I don’t typically like to talk about food as being cheap, that sort of language tends to reduce the importance of which we speak of food. But the fact is, this meal is that cost-effective, this soup cost me around $7, and it came at a time when I was needing to consider more carefully what I spent on food, or more accurately, on what foods that money was spent. This meal speaks more to the point that if you have a need to make compromises elsewhere in your food budget for good quality vegan protein sources like organic tempeh, tofu or pea protein then meals like this can help to reduce your grocery bill in some areas to prioritise spend elsewhere. The resultant pea soup is better than good and beautifully unpretentious, it is blended peas after all. Just add toasted sourdough bread. And while the title implies this soup might be best served chilled, it is as good served straight from the blender - hot. And if you’re wanting to incorporate this meal as part of your meal prep regimen, I use these 4-cup Pyrex containers for holding lunch, dinners, more substantial meals. They’re ideal for soup. These are glass and come with nicely fitting lids. I prefer glass and opt to avoid plastic for food storage.
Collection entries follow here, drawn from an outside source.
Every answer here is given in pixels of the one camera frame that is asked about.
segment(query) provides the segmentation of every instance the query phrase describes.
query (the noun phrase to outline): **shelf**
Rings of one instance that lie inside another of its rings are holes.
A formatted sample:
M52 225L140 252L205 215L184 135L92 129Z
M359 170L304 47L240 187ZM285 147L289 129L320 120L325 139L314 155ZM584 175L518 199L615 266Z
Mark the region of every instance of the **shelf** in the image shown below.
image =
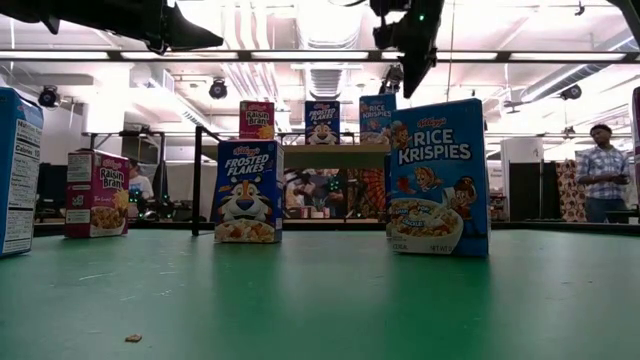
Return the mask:
M290 169L384 168L389 145L286 145L284 166ZM218 147L202 146L202 154L217 160Z

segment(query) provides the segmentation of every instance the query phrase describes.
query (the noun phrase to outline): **frosted flakes cereal box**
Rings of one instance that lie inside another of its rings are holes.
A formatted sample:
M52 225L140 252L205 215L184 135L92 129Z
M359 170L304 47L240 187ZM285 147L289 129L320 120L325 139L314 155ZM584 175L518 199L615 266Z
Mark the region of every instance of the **frosted flakes cereal box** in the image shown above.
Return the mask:
M340 144L340 102L304 103L305 138L309 145Z
M213 221L217 242L282 240L284 149L275 140L218 144Z
M0 88L0 257L31 250L40 166L42 109L11 88Z

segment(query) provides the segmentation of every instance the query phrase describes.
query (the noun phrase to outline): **table surface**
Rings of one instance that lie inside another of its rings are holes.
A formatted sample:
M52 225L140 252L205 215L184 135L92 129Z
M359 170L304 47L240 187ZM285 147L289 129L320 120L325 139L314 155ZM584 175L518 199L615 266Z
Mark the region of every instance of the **table surface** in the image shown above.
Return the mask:
M395 255L383 232L38 238L0 260L0 357L640 357L640 239L492 235L488 259Z

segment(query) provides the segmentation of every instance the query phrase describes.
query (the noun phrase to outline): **raisin bran cereal box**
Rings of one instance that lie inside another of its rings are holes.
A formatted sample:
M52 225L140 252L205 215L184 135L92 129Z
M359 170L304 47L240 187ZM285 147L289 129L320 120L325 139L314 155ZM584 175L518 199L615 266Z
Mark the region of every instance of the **raisin bran cereal box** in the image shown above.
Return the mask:
M72 238L127 233L129 160L97 150L69 153L65 235Z
M31 250L40 166L42 109L0 88L0 257Z
M240 102L240 139L275 137L275 107L270 102Z

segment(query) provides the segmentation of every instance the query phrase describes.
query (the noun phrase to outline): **man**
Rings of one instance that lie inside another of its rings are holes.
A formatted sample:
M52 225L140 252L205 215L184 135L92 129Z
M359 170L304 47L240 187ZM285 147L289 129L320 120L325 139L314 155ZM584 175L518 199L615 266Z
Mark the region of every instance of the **man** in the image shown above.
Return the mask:
M129 160L129 191L138 191L142 194L143 199L153 197L153 187L149 178L139 173L140 166L136 160Z
M589 133L597 146L577 157L577 181L587 186L587 221L604 223L608 211L627 210L624 186L629 183L629 164L627 157L611 145L611 128L596 125Z

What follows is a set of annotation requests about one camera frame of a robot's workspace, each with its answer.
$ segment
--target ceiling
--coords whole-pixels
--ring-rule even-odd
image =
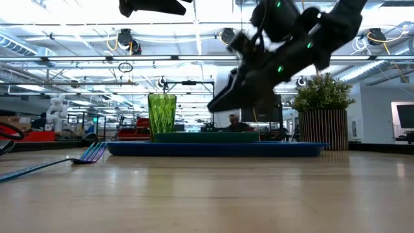
[[[218,36],[223,28],[231,27],[235,30],[245,30],[249,34],[255,32],[254,28],[247,23],[254,9],[254,5],[242,5],[234,3],[234,0],[194,0],[192,4],[180,2],[186,9],[185,16],[174,16],[156,12],[134,12],[130,18],[119,13],[118,1],[102,0],[13,0],[0,7],[0,34],[7,33],[15,36],[18,40],[35,47],[45,47],[56,53],[57,56],[108,56],[129,55],[127,50],[119,46],[115,50],[116,35],[122,28],[130,28],[132,35],[142,47],[142,55],[230,55]],[[299,9],[302,8],[300,1],[296,1]],[[383,1],[368,1],[363,11],[364,20],[360,33],[367,32],[369,28],[378,27],[382,29],[388,40],[396,39],[389,43],[392,48],[411,37],[414,27],[413,7],[380,7]],[[305,1],[305,8],[317,6],[321,10],[329,11],[335,1]],[[266,46],[275,49],[279,45],[266,42]],[[382,46],[368,45],[358,50],[356,39],[337,50],[334,55],[350,54],[360,55],[368,52],[380,54],[385,50]],[[18,56],[15,52],[0,47],[0,56]],[[233,63],[195,63],[183,61],[137,61],[134,62],[134,70],[131,73],[122,73],[113,63],[113,70],[107,67],[99,67],[97,63],[82,63],[90,65],[88,69],[76,69],[78,64],[60,62],[55,68],[39,66],[35,63],[8,63],[12,67],[24,69],[27,72],[45,79],[47,69],[49,76],[54,77],[54,82],[68,82],[79,80],[80,82],[114,82],[131,80],[139,85],[119,86],[82,86],[86,91],[109,92],[157,92],[161,91],[157,82],[164,77],[170,82],[183,80],[196,80],[210,82],[218,77],[227,77],[227,72],[237,66]],[[324,72],[338,74],[349,68],[349,65],[331,65]],[[386,71],[393,76],[398,71]],[[296,87],[296,79],[300,76],[315,75],[314,67],[308,67],[293,77],[290,83],[283,83],[276,87],[280,93],[291,93]],[[384,78],[378,74],[364,81],[373,82]],[[389,85],[382,82],[378,86]],[[176,86],[175,92],[198,92],[205,94],[192,94],[191,96],[180,96],[182,102],[208,102],[212,91],[203,85]],[[125,96],[127,100],[145,104],[145,96]]]

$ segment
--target potted plant
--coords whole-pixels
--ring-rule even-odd
[[[329,143],[327,150],[348,150],[347,111],[352,85],[325,73],[298,88],[292,108],[299,112],[300,140]]]

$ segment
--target red machine
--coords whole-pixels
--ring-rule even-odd
[[[149,119],[139,118],[135,125],[123,125],[123,118],[121,118],[120,127],[117,133],[117,139],[121,141],[132,140],[151,140],[149,132]]]

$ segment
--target person
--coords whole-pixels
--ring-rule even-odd
[[[248,124],[240,122],[239,116],[235,114],[230,114],[228,118],[230,119],[230,125],[227,130],[230,132],[244,132],[250,127]]]
[[[32,122],[32,129],[45,130],[46,113],[41,113],[40,118]]]

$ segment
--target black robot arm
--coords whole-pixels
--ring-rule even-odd
[[[211,112],[253,107],[273,100],[273,88],[309,65],[318,70],[329,66],[332,53],[350,42],[362,22],[367,0],[340,0],[329,13],[308,8],[302,14],[291,0],[265,0],[254,10],[257,34],[249,39],[240,32],[229,50],[243,55],[230,73],[229,83],[209,104]],[[275,51],[263,48],[264,30],[272,42],[284,42]]]

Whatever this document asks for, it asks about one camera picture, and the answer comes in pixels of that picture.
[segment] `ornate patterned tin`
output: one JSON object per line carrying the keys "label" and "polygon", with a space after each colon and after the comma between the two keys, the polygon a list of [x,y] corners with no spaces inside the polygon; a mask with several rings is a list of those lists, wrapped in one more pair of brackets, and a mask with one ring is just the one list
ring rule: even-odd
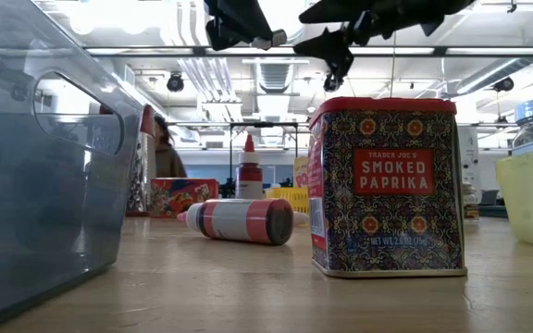
{"label": "ornate patterned tin", "polygon": [[313,262],[342,278],[463,276],[455,105],[335,98],[310,123]]}

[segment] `dark hair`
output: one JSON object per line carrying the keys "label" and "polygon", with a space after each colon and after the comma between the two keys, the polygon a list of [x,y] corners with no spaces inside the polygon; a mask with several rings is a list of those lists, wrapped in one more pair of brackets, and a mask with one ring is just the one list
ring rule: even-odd
{"label": "dark hair", "polygon": [[160,129],[164,132],[164,137],[162,139],[162,143],[170,144],[172,141],[172,136],[170,135],[170,131],[167,129],[167,122],[166,120],[159,115],[154,116],[155,123],[159,126]]}

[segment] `trader joe's smoked paprika text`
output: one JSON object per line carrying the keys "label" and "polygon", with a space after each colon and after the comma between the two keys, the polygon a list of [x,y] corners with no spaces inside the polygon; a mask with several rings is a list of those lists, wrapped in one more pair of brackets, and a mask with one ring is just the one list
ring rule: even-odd
{"label": "trader joe's smoked paprika text", "polygon": [[431,150],[355,149],[356,194],[433,194]]}

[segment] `table surface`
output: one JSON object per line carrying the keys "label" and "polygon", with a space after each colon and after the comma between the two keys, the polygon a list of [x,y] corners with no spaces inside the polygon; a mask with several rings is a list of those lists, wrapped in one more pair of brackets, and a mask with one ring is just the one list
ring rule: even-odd
{"label": "table surface", "polygon": [[326,277],[310,246],[306,227],[268,247],[127,219],[110,270],[0,332],[533,332],[533,245],[506,220],[465,228],[468,277]]}

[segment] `red and white bottle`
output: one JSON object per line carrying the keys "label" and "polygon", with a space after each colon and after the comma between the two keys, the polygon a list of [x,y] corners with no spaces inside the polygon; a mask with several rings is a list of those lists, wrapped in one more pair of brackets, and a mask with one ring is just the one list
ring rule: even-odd
{"label": "red and white bottle", "polygon": [[263,170],[259,162],[252,135],[248,134],[244,151],[240,153],[240,166],[236,170],[236,199],[263,198]]}

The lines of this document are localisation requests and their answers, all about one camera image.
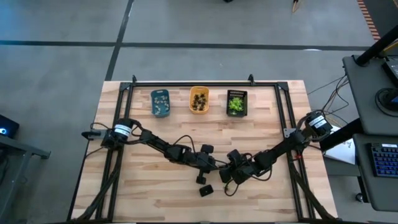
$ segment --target orange basket
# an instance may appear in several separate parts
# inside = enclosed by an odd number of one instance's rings
[[[204,95],[205,99],[205,105],[203,110],[199,110],[200,105],[198,103],[194,104],[195,102],[195,95],[199,97],[199,100],[201,101],[203,97],[201,95]],[[192,113],[194,114],[205,114],[209,110],[209,88],[205,86],[193,86],[191,88],[190,94],[189,94],[189,109],[191,110]]]

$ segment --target white paper
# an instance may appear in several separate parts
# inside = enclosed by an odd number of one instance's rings
[[[339,127],[332,125],[332,132],[339,130]],[[325,153],[326,157],[336,159],[338,161],[347,162],[355,165],[355,145],[353,139],[347,140],[329,150]]]

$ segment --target blue basket
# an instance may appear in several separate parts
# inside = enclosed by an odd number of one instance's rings
[[[157,118],[164,118],[170,114],[170,96],[167,90],[154,90],[152,98],[152,114]]]

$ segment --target black basket
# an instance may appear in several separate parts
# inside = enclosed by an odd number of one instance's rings
[[[235,97],[239,97],[243,100],[243,110],[235,111],[235,114],[232,114],[233,110],[229,108],[229,101]],[[248,115],[248,92],[247,91],[239,91],[239,90],[228,90],[227,98],[226,98],[226,114],[228,116],[234,116],[242,118]]]

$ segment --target aluminum frame
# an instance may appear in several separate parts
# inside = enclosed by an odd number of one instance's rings
[[[117,120],[120,117],[120,110],[121,110],[121,105],[122,105],[122,100],[123,100],[123,94],[125,91],[128,90],[128,96],[127,96],[127,101],[126,101],[126,108],[124,112],[124,117],[128,118],[129,117],[129,112],[131,109],[131,103],[132,103],[132,94],[134,91],[135,87],[173,87],[173,86],[196,86],[196,85],[202,85],[202,86],[268,86],[268,87],[273,87],[275,90],[275,97],[276,97],[276,102],[277,102],[277,107],[278,107],[278,112],[279,112],[279,119],[280,119],[280,125],[282,129],[282,135],[285,138],[283,134],[283,130],[287,128],[286,120],[285,120],[285,115],[284,115],[284,107],[282,104],[282,97],[280,92],[283,91],[285,98],[286,98],[286,104],[287,104],[287,111],[289,114],[289,119],[290,119],[290,125],[292,128],[296,127],[295,124],[295,118],[294,118],[294,112],[293,112],[293,106],[292,106],[292,101],[290,99],[290,93],[289,93],[289,86],[287,82],[255,82],[253,75],[250,75],[247,81],[217,81],[217,82],[203,82],[203,81],[192,81],[192,82],[137,82],[137,79],[135,76],[132,78],[132,82],[121,82],[119,86],[119,94],[118,94],[118,100],[116,103],[116,108],[115,108],[115,114],[114,114],[114,119],[113,119],[113,126],[116,124]],[[123,158],[123,150],[124,148],[122,147],[117,154],[116,158],[116,163],[121,166],[121,161]],[[103,187],[104,183],[108,180],[109,172],[111,169],[111,161],[112,161],[112,156],[113,156],[113,151],[108,150],[107,156],[106,156],[106,162],[104,166],[104,172],[103,172],[103,180],[101,187]],[[300,193],[299,193],[299,188],[297,186],[297,182],[295,179],[292,177],[293,175],[293,169],[295,169],[295,166],[292,165],[292,153],[288,152],[287,153],[287,161],[288,161],[288,166],[289,166],[289,174],[290,174],[290,181],[292,183],[292,192],[293,192],[293,198],[295,202],[295,209],[296,209],[296,214],[297,214],[297,220],[300,222],[301,220],[308,220],[308,218],[303,217],[303,210],[302,210],[302,204],[300,201]],[[300,176],[302,177],[303,181],[308,185],[308,177],[307,173],[305,171],[305,165],[304,165],[304,160],[303,157],[301,157],[298,160],[298,165],[299,165],[299,172]],[[70,211],[68,214],[67,221],[74,221],[71,220],[72,217],[72,211],[75,205],[75,200],[76,200],[76,195],[77,195],[77,190],[80,184],[80,177],[81,173],[83,171],[83,166],[84,166],[84,161],[81,166],[80,170],[80,175],[79,179],[75,188],[75,194],[72,199],[72,203],[70,206]],[[112,190],[111,190],[111,196],[110,196],[110,203],[109,203],[109,209],[108,209],[108,214],[106,215],[106,218],[102,217],[102,212],[103,212],[103,199],[101,200],[100,204],[98,205],[98,208],[96,209],[96,215],[94,220],[81,220],[82,223],[86,222],[95,222],[95,220],[98,220],[98,222],[112,222],[113,221],[113,215],[114,215],[114,207],[116,204],[116,196],[117,196],[117,191],[118,191],[118,182],[119,182],[119,175],[116,177],[115,181],[113,182],[112,185]],[[316,219],[315,218],[315,213],[313,209],[313,205],[310,203],[308,197],[304,195],[307,208],[308,208],[308,215],[309,215],[309,220]]]

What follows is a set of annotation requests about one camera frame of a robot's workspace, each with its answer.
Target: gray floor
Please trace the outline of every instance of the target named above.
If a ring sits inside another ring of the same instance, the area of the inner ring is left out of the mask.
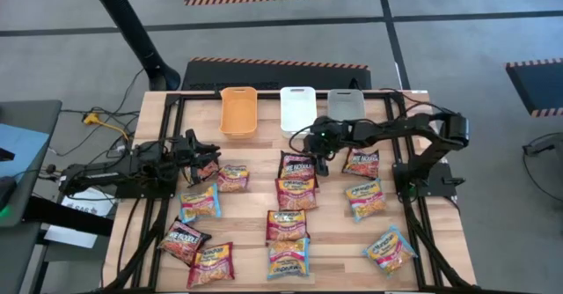
[[[146,25],[383,14],[379,0],[209,7],[188,7],[183,0],[130,1]],[[563,0],[390,0],[390,6],[395,16],[412,16],[555,11],[563,10]],[[0,31],[98,26],[113,26],[98,0],[0,0]],[[544,133],[561,131],[561,120],[530,118],[503,63],[561,57],[563,18],[410,22],[396,27],[411,87],[429,90],[434,102],[462,112],[472,123],[471,145],[452,153],[449,161],[455,174],[467,179],[458,189],[459,204],[479,284],[489,289],[559,293],[563,287],[563,205],[533,187],[523,170],[521,145]],[[150,36],[163,58],[181,73],[193,56],[366,63],[374,88],[398,87],[383,23]],[[65,108],[112,109],[139,69],[119,34],[2,37],[0,101],[61,99]],[[146,77],[140,76],[124,108],[139,108],[146,88]],[[62,114],[51,146],[65,152],[90,130],[79,116]],[[68,157],[49,153],[46,162],[60,167],[86,162],[115,137],[112,131],[101,130]],[[531,159],[530,165],[542,186],[563,197],[559,164],[553,155]],[[56,187],[40,183],[35,191],[50,197]],[[103,255],[98,260],[75,259],[50,267],[43,292],[68,293],[97,286]]]

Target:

There is a misconception that veganism, plant-based diets are expensive and in that regard, the vegan food movement has a class issue. In reality, the vegan food movement is incredibly diverse and also misrepresented and so we need to acknowledge how media we consume funnels our worldview, the algorithms that curate a narrow version of ‘reality' that we receive and that have shaped our views so far. Açaí bowls are wonderful but that is not for everyone, you are either going to have the money or the interest for it or not and I think a lot of people are tired of that. I am more interested now in creating meals from the simplest of ingredients, beans, chickpeas, lentils, rice - accessible foods. I wanted to approach veganism with the cultural logic of pragmatism, with what is practical. Creating food that anyone could identify with. Because good food is the common ground between different cultures, case in point, the global ubiquity of avocado on toast. We all eat.

Make time for good food. Make your own soup.

And it is Jonathan Kauffman’s “Hippie Food”, that will deepen your understanding of culture, of how 1960s unconventional food movements and counterculture brought health food faddism; ethical vegetarianism; and a post- ”Silent Spring” critique of industrialised food and farming to the mainstream. Much of the food that dominates our culture today; tofu, tempeh and avocado sandwiches were radical novelties before 1970. Vinyl has also experienced a similar resurgent interest. This counterculture transformed much more than; it also changed the way we grow our food and how we think about purchasing and consuming it. Frances Moore Lappe’s “Diet for a Small Planet”, originally published in 1971 writes that the problem “wasn’t how much food the earth could produce, it was what we did with it”. And much of that narrative today is centred on waste, on the inefficiencies of animal agriculture and that our eating has moral, ethical and political implications - that we can change the world by changing the way we shop, cook and eat.